Similarly, much discussion in the Legislative Assembly was given over to the claimed desire of the majority of the public to perpetuate discrimination against same-sex couples, although no evidence was adduced to support this. Such an approach fails to take into account the fundamental principle - that the Constitution will respect, and will protect, the rights of the minority even if the majority will not. John Stuart Mill referred to “the tyranny of the majority” over 150 years ago. Last week the Chief Justice was utterly clear: “The views of a majority cannot be an objective basis for denying the rights of a minority”.
Repeatedly yesterday it was suggested in the Legislative Assembly that the Chief Justice should have relied on s.23 of the Constitution to make a declaration of incompatibility between the Marriage Law and the Constitution, and thereby leave the decision of how to rectify that incompatibility to the Legislature. Again, this demonstrates a failure to understand how the Constitution operates and what it requires. S.23 only applies to laws passed since the Constitution came into force. The Government conceded at trial that the Marriage Law was an existing law and therefore fell to be dealt with by the Court (not the Legislature) under s.5 of the Constitution. Again, it is to be inferred that the Government’s own lawyers did not make this concession without their clients’ instructions.
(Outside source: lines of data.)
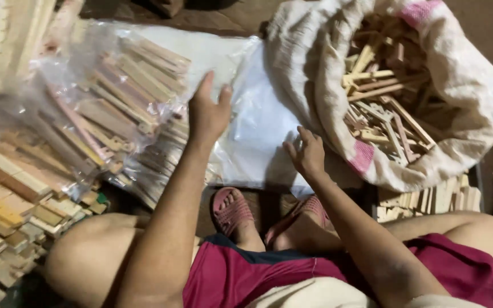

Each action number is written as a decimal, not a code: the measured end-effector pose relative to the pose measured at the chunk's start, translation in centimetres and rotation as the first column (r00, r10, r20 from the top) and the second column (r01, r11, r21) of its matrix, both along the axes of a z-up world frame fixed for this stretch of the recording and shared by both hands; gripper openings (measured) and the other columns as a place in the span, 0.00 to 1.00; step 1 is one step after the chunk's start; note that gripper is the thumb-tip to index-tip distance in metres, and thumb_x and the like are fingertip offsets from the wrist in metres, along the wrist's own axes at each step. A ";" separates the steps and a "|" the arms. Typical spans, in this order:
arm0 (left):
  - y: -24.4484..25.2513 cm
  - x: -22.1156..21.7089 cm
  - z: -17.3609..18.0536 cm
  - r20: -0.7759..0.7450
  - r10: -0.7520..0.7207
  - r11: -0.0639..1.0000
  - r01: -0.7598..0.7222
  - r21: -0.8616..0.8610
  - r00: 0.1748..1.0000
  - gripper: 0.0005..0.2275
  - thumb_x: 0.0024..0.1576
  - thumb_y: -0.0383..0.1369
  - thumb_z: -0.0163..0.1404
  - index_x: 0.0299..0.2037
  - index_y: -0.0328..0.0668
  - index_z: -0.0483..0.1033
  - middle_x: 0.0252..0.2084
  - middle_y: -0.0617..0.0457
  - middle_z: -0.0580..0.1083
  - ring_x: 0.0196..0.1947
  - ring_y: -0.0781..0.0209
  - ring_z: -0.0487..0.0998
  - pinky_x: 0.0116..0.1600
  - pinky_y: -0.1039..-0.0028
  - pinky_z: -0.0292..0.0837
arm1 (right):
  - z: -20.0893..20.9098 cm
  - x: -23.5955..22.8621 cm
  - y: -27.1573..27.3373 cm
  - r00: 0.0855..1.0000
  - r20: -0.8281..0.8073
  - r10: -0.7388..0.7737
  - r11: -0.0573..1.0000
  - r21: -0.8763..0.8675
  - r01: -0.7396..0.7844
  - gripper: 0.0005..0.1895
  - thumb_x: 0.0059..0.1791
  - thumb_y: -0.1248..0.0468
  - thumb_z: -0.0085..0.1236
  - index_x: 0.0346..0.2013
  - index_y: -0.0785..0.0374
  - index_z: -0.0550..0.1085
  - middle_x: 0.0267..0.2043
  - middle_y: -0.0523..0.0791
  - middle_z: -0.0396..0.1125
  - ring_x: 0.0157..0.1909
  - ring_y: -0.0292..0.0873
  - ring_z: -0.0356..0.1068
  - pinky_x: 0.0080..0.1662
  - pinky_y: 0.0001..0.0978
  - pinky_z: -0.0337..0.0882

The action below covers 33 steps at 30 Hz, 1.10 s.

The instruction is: The person picks up wooden components from a large sack and a pile, places them into plastic bags, and sets the bags aside.

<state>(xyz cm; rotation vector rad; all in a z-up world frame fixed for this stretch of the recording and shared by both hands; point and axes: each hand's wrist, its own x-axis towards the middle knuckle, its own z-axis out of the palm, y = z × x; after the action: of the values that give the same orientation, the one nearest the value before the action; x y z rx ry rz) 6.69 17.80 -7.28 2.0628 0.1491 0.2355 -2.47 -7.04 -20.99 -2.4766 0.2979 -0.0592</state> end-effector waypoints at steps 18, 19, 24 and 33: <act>-11.9 0.6 -5.5 -0.450 -0.319 0.873 0.443 0.202 0.834 0.22 0.58 0.51 0.51 0.58 0.50 0.77 0.50 0.48 0.80 0.53 0.53 0.81 0.53 0.63 0.79 | -0.6 -3.2 -8.3 0.960 -0.060 -0.275 0.917 0.283 0.280 0.06 0.51 0.52 0.63 0.40 0.42 0.83 0.30 0.43 0.76 0.30 0.44 0.76 0.34 0.34 0.76; -12.0 0.5 -6.0 -0.516 -0.306 0.840 0.482 0.249 0.800 0.22 0.57 0.53 0.50 0.55 0.53 0.79 0.48 0.50 0.81 0.51 0.54 0.82 0.52 0.62 0.79 | 0.6 -2.9 -8.5 0.961 -0.060 -0.269 0.867 0.419 0.269 0.06 0.52 0.55 0.62 0.40 0.47 0.83 0.25 0.44 0.75 0.18 0.39 0.73 0.26 0.27 0.74; -13.5 -4.4 1.0 -0.797 -0.454 0.782 0.607 -0.143 0.398 0.50 0.52 0.72 0.22 0.60 0.30 0.73 0.51 0.35 0.79 0.54 0.43 0.80 0.53 0.57 0.75 | 7.8 -1.9 -9.0 0.931 0.133 -0.340 0.709 0.687 0.161 0.05 0.54 0.63 0.62 0.40 0.61 0.80 0.21 0.46 0.69 0.16 0.36 0.67 0.19 0.26 0.67; -15.1 -2.5 -0.1 -0.203 -0.638 0.466 0.162 -0.870 0.743 0.09 0.62 0.31 0.51 0.50 0.40 0.74 0.41 0.45 0.82 0.39 0.55 0.86 0.49 0.63 0.83 | 12.8 -4.6 -6.5 0.983 -0.047 -0.180 0.503 0.854 0.133 0.27 0.42 0.67 0.74 0.50 0.69 0.70 0.24 0.46 0.71 0.16 0.37 0.69 0.18 0.25 0.68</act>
<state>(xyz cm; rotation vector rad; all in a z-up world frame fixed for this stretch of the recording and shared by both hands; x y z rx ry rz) 4.21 2.66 -7.34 1.0855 0.0364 -0.6325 -7.11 -13.57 -8.16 -1.4253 0.4095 -0.0331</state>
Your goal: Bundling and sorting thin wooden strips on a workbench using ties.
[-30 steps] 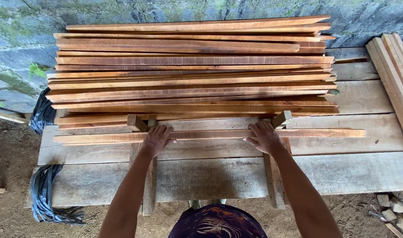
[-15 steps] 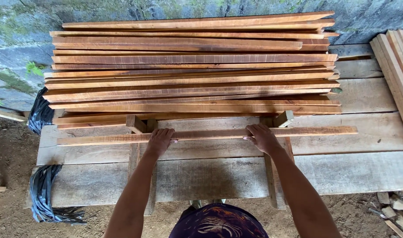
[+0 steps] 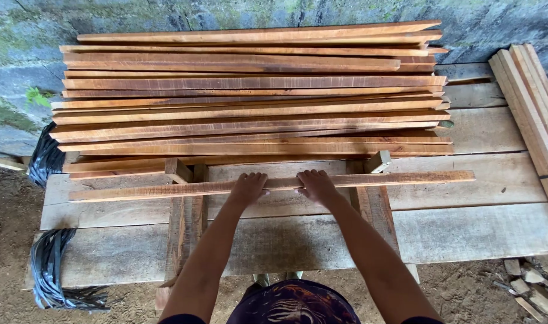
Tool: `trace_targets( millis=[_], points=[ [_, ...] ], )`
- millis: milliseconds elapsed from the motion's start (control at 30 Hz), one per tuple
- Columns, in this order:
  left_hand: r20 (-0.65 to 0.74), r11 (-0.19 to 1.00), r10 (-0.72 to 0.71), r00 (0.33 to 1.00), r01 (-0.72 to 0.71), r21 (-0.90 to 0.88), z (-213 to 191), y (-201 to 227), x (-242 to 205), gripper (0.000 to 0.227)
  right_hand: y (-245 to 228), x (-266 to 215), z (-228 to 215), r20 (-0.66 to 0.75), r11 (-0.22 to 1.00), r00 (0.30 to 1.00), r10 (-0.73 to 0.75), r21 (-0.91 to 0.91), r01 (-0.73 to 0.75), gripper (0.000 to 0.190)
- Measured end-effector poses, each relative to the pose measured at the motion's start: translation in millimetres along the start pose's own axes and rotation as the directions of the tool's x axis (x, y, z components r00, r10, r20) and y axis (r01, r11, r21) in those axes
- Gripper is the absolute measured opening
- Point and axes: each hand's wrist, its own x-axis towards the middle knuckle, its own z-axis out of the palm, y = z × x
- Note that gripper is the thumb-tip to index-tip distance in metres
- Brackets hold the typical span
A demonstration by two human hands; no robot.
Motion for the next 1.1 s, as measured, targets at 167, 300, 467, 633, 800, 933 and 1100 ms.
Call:
trace_targets(
  millis=[167, 300, 467, 633, 800, 933, 1100],
  points=[
    [0.085, 0.996, -0.065, 0.994, 0.07, -0.053, 8.6, -56.9, -32.0, 0.044, 72.7, -27.5, 3.6, 0.016, 0.999, 1.0, 0.02, 0.038, -0.021, 0.038],
    [0.034, 0.99, -0.139, 0.99, 0.138, 0.038, 3.3, -99.0, -82.1, 0.042, 89.2, -67.7, -41.1, 0.063, 0.99, 0.99, 0.129, 0.04, -0.132, 0.051],
    [0.048, 0.977, -0.192, 0.98, 0.186, 0.105, 15.0, -110.2, -83.3, 0.044, 89.2, -65.0, -52.2, 0.158, 0.983, 0.973, 0.166, 0.05, -0.176, 0.05],
    [0.062, 0.982, -0.189, 0.98, 0.189, 0.006, -13.3, -98.6, -87.2, 0.046, 86.4, -67.3, -53.6, 0.189, 0.968, 0.958, 0.216, 0.087, -0.235, 0.052],
    [0.172, 0.846, -0.249, 0.953, 0.3, -0.44, -30.1, -102.0, -92.6, 0.057, 83.2, -64.9, -61.6, 0.241, 0.928, 0.937, 0.255, 0.21, -0.307, 0.064],
    [0.206, 0.843, -0.272, 0.94, 0.336, -0.42, -40.4, -95.5, -88.7, 0.058, 80.5, -63.6, -59.4, 0.238, 0.939, 0.936, 0.258, 0.165, -0.301, 0.064],
    [0.456, 0.81, -0.334, 0.825, 0.498, -0.309, -99.4, -58.2, -78.9, 0.093, 55.2, -45.6, -68.4, 0.307, 0.914, 0.884, 0.353, 0.09, -0.396, 0.071]
  ],
)
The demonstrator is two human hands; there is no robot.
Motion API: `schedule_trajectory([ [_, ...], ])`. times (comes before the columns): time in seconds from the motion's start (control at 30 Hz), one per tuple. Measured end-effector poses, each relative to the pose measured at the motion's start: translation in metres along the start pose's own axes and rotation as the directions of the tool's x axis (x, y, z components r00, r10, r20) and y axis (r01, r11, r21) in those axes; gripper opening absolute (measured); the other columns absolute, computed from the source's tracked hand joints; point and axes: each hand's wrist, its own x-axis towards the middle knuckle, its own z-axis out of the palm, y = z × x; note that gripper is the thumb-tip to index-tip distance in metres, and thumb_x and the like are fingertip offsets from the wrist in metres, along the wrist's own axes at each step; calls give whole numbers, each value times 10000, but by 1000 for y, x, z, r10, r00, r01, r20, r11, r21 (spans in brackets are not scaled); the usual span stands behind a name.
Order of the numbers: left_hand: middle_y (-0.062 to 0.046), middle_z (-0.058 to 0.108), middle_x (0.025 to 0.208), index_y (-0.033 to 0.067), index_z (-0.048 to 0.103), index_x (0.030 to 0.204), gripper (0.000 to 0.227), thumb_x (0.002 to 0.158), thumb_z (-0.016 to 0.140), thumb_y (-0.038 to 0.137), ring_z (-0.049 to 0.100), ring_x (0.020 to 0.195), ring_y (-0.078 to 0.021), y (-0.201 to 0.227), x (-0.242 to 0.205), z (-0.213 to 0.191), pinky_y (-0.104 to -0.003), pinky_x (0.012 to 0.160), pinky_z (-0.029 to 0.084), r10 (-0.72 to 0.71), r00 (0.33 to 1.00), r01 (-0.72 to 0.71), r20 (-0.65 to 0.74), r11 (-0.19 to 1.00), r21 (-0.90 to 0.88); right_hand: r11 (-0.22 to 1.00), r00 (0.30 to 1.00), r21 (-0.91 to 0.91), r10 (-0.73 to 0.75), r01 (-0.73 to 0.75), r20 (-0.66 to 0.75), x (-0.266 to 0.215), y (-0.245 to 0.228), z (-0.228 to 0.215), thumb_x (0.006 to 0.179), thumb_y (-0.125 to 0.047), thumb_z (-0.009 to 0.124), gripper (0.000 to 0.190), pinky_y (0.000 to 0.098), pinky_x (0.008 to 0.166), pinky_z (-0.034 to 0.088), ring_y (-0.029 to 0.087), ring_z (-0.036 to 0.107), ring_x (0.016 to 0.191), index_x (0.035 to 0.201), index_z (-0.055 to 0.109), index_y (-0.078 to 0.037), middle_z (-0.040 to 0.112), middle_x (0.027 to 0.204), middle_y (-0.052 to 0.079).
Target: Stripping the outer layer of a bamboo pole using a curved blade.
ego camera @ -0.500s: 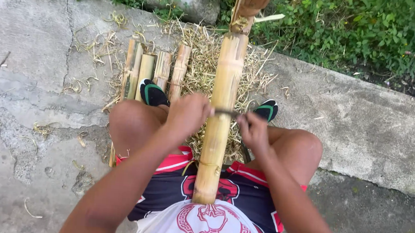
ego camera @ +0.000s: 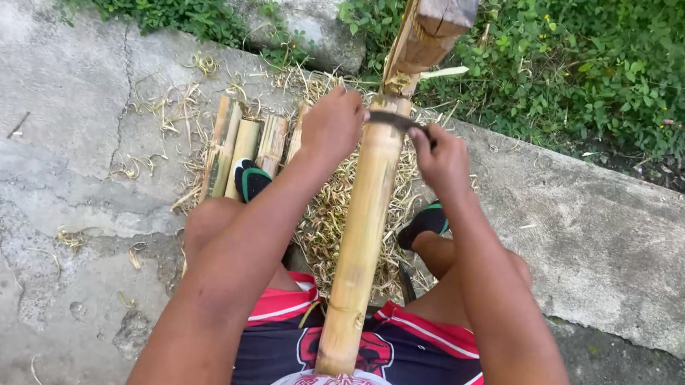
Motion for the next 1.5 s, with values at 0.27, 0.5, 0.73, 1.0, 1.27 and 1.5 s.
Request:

Rational Decisions Regarding the Use of Public Funds
Having lost (or conceded) every legal point in the trial the Government was ordered to pay the Petitioners’ costs. The Government is also responsible for paying for its own senior QC to fly out to Cayman, stay here, and defend the discriminatory position it wished to perpetuate. The first trial has cost the public hundreds of thousands of dollars. This ill-considered appeal will waste many hundreds of thousands of dollars more.
The Commission receives regular complaints from Caymanians who cannot afford basic necessities like shelter, medical care or even clothing – our underfunded NAU could make a real difference for the most vulnerable with these funds. Last month the Meals on Wheels charity, which provides food for seniors, the homebound and the disabled throughout Cayman, noted that there was a waiting list for its services of over 80 people in West Bay alone. Surely these funds could be better spent feeding those who cannot do so themselves. Social services, medical care, education, policing, infrastructure, the environment, domestic violence prevention…the examples of how these public funds could be better spent than attempting to continue to inflict unjustified discrimination are almost innumerable.
This appeal seeks to perpetuate discrimination and if successful would to remove protections from all minorities, not just same-sex couples. Shamefully, it would put Ms Day and Ms Bodden Bush through the stress and expense of defending further legal action simply to be treated with the same dignity and equality that other Cayman residents enjoy. Inexplicably, it was brought without even reviewing the full judgment. Unforgivably, it will also deprive vulnerable members of our community of access to the much needed funds which will be wasted litigating it.
Before it pursues this ill-advised appeal the Commission recommends (pursuant to s.116(7) of the Constitution) that the Government review the full judgment and properly consider its legal position. Further, it recommends the Government take legal advice on its duty to the public under s.19 of the Constitution, which requires that it make decisions which are rational.